> [TO DO]: Identify all lines in the listing that include the word "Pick", and copy them out.

> [DATA SHOWN]:
+ + + + + + +
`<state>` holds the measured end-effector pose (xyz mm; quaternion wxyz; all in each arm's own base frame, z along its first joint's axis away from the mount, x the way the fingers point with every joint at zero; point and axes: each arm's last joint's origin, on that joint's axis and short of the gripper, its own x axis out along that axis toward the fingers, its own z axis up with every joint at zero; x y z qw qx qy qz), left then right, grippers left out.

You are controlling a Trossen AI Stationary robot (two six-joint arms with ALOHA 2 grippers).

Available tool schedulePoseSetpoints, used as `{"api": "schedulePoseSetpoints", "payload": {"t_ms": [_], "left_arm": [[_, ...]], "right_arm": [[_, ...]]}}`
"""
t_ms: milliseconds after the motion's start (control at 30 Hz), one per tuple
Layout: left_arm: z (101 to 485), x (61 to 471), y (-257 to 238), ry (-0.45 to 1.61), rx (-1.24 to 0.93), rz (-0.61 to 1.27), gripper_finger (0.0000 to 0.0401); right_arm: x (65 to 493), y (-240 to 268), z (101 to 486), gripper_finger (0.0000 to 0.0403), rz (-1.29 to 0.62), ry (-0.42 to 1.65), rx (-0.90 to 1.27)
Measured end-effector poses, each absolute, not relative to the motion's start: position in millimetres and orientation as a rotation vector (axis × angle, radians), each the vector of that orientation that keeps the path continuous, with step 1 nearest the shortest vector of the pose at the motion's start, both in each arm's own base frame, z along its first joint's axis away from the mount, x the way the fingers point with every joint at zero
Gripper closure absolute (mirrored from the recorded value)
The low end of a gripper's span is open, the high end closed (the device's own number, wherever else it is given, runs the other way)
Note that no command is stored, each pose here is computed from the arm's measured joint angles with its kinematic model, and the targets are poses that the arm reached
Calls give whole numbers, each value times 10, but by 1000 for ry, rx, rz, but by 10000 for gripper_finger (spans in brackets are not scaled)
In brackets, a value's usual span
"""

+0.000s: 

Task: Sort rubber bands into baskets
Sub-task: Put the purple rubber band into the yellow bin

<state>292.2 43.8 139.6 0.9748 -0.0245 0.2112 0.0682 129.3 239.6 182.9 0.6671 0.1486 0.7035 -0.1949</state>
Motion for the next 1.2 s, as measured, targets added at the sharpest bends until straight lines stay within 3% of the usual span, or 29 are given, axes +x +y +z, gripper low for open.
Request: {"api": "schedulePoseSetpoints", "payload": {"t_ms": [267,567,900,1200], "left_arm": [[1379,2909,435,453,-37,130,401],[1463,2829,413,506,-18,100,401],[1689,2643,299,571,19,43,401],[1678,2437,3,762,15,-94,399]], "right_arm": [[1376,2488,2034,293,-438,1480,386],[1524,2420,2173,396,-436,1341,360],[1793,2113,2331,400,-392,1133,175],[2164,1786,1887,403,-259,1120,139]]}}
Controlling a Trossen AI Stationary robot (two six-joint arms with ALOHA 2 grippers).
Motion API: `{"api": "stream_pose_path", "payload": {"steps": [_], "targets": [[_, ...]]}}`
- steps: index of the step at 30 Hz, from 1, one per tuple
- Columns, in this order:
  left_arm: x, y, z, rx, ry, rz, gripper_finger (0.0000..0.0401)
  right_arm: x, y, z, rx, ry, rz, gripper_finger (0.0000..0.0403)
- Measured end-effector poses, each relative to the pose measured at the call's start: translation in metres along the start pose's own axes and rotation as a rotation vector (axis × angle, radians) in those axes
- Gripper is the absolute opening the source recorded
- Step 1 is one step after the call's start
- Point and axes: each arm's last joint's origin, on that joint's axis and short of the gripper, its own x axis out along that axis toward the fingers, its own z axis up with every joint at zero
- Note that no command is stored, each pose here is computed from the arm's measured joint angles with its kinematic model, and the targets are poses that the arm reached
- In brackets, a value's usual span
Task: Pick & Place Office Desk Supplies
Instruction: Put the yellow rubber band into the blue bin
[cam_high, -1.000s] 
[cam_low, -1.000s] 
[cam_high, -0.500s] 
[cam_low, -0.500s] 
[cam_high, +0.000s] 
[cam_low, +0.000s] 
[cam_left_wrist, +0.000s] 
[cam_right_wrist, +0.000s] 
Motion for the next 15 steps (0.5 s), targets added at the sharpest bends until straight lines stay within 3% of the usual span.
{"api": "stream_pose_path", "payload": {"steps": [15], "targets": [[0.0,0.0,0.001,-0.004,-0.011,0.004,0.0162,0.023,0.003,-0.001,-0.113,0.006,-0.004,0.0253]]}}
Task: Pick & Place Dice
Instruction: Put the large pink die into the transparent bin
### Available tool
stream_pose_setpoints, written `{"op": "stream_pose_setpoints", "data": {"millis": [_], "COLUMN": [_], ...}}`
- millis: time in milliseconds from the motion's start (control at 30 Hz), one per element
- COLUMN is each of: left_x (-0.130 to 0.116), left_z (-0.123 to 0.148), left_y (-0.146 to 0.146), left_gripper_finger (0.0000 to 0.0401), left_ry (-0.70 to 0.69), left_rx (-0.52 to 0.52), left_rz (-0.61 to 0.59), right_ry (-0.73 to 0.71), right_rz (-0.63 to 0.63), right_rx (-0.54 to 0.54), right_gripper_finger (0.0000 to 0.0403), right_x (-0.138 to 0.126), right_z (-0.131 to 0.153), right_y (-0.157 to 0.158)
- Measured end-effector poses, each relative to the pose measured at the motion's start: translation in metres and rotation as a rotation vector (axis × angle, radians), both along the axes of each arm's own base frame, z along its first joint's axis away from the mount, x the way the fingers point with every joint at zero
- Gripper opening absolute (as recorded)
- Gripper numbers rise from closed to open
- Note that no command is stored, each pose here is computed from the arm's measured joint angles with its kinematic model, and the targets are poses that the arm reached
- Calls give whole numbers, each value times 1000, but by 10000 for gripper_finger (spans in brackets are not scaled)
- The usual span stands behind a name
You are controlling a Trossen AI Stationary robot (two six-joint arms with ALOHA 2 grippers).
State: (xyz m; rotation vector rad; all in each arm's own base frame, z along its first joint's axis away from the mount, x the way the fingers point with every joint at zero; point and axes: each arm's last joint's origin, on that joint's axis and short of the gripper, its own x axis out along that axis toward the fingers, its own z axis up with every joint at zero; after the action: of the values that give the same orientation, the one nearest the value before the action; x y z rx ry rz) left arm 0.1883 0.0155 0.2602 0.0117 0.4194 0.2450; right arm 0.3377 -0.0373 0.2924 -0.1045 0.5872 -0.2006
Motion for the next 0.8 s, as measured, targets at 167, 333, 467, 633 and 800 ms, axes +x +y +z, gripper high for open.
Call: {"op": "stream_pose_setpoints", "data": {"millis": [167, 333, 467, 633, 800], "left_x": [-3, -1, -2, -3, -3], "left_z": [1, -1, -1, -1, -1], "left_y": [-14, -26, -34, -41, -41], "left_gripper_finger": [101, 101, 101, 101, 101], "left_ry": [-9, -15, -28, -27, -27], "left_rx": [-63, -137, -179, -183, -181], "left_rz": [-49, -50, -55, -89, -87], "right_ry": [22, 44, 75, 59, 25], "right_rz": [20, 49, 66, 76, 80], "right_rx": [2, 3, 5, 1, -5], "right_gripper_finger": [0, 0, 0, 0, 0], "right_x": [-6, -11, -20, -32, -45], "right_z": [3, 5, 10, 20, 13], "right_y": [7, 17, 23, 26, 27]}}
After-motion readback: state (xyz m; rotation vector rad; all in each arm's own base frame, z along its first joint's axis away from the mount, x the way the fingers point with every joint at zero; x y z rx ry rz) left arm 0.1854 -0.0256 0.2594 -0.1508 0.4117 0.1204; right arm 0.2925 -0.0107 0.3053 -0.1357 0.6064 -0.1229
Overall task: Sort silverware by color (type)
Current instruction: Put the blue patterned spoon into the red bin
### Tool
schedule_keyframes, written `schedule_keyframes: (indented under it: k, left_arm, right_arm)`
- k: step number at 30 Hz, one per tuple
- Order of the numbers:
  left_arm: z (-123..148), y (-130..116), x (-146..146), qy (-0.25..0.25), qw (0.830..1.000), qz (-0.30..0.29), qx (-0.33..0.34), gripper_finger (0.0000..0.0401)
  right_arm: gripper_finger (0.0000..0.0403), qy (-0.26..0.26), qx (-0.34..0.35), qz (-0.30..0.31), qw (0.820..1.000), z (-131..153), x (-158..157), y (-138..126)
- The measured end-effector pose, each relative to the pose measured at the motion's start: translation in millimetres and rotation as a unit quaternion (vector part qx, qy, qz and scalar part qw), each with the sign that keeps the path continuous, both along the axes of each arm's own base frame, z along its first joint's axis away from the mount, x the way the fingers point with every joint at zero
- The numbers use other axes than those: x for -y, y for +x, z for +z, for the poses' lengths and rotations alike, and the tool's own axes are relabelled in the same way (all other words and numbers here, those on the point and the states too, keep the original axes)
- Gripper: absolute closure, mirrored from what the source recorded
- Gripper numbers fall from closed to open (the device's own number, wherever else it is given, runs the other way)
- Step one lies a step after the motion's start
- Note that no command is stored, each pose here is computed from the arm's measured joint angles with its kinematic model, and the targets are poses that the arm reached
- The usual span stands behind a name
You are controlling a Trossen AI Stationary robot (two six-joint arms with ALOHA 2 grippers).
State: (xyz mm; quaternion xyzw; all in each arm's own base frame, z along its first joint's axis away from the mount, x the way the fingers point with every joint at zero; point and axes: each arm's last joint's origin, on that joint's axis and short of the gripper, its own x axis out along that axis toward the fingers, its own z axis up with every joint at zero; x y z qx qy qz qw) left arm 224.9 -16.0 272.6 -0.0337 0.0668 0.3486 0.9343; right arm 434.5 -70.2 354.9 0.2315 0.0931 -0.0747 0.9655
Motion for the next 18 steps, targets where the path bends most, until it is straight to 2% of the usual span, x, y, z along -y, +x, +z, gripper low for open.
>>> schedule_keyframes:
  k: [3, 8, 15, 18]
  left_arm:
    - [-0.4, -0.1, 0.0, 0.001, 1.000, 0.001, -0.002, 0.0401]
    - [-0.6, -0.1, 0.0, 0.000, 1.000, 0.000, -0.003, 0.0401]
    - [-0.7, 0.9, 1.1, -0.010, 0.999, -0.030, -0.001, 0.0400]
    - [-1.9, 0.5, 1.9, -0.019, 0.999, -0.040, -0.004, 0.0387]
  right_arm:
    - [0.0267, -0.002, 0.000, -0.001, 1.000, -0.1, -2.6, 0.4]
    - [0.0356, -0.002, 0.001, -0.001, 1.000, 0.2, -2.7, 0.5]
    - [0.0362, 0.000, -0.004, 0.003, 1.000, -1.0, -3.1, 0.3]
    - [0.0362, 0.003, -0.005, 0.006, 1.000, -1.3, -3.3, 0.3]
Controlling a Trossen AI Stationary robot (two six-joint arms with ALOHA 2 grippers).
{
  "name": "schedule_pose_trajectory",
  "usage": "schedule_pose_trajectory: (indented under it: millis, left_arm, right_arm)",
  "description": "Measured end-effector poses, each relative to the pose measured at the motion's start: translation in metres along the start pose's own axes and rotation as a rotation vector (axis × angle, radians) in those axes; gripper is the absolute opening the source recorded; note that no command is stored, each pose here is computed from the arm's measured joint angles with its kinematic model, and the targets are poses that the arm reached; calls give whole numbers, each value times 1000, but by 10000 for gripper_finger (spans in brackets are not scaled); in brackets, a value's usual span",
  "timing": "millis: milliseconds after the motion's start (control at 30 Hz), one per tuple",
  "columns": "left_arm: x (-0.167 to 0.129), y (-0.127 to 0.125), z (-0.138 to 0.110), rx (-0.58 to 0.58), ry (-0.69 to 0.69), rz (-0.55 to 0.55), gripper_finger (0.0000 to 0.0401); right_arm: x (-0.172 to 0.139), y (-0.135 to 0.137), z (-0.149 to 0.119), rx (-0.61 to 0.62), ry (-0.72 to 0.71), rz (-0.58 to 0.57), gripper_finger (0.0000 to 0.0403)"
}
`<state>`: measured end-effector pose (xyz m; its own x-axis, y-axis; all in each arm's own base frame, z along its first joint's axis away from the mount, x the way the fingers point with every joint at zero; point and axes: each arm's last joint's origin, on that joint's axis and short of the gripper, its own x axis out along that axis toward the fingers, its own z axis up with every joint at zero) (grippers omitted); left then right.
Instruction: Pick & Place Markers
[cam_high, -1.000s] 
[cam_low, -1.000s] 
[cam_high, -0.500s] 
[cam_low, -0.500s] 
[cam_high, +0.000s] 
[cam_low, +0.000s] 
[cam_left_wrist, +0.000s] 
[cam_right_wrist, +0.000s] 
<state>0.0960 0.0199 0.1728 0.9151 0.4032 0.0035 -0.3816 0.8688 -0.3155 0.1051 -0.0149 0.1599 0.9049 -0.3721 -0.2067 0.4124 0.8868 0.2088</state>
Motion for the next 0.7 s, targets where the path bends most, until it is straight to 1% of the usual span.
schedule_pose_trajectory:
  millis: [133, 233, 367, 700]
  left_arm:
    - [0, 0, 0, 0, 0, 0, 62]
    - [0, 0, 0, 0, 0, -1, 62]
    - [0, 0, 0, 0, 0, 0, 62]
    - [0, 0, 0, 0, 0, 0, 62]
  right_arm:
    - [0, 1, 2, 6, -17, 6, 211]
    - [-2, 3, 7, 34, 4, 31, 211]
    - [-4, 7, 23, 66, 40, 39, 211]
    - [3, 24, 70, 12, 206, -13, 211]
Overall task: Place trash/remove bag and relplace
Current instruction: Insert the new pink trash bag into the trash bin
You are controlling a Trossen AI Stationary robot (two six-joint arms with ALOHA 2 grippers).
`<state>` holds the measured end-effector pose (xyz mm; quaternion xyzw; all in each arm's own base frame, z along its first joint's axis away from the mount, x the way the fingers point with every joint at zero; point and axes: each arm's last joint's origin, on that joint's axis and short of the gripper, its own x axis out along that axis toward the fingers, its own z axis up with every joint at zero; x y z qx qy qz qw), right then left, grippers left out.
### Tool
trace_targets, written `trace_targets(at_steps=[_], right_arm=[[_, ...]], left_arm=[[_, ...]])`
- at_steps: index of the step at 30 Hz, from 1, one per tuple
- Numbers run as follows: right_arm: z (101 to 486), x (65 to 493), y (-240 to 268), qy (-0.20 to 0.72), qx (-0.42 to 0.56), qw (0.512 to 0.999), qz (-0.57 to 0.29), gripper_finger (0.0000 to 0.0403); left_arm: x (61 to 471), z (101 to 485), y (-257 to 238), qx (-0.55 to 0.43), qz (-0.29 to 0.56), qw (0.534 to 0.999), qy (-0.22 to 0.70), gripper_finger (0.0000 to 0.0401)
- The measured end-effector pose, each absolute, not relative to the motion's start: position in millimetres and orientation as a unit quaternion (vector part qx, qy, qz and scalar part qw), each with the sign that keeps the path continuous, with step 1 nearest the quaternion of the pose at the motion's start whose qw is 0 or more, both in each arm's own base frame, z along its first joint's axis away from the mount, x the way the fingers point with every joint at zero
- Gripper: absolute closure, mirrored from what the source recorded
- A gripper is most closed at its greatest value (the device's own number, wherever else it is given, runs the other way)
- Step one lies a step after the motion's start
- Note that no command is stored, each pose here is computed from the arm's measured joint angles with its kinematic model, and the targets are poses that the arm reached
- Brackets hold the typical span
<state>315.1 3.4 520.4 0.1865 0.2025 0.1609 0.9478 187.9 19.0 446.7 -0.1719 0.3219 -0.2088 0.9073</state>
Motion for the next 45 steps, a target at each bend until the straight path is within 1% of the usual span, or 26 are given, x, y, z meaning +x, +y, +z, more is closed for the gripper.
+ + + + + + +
> [REPLY TO THE TASK]:
Task: Pick & Place Office Desk Supplies
Task: Pick & Place Dice
Instruction: Pick & Place Markers

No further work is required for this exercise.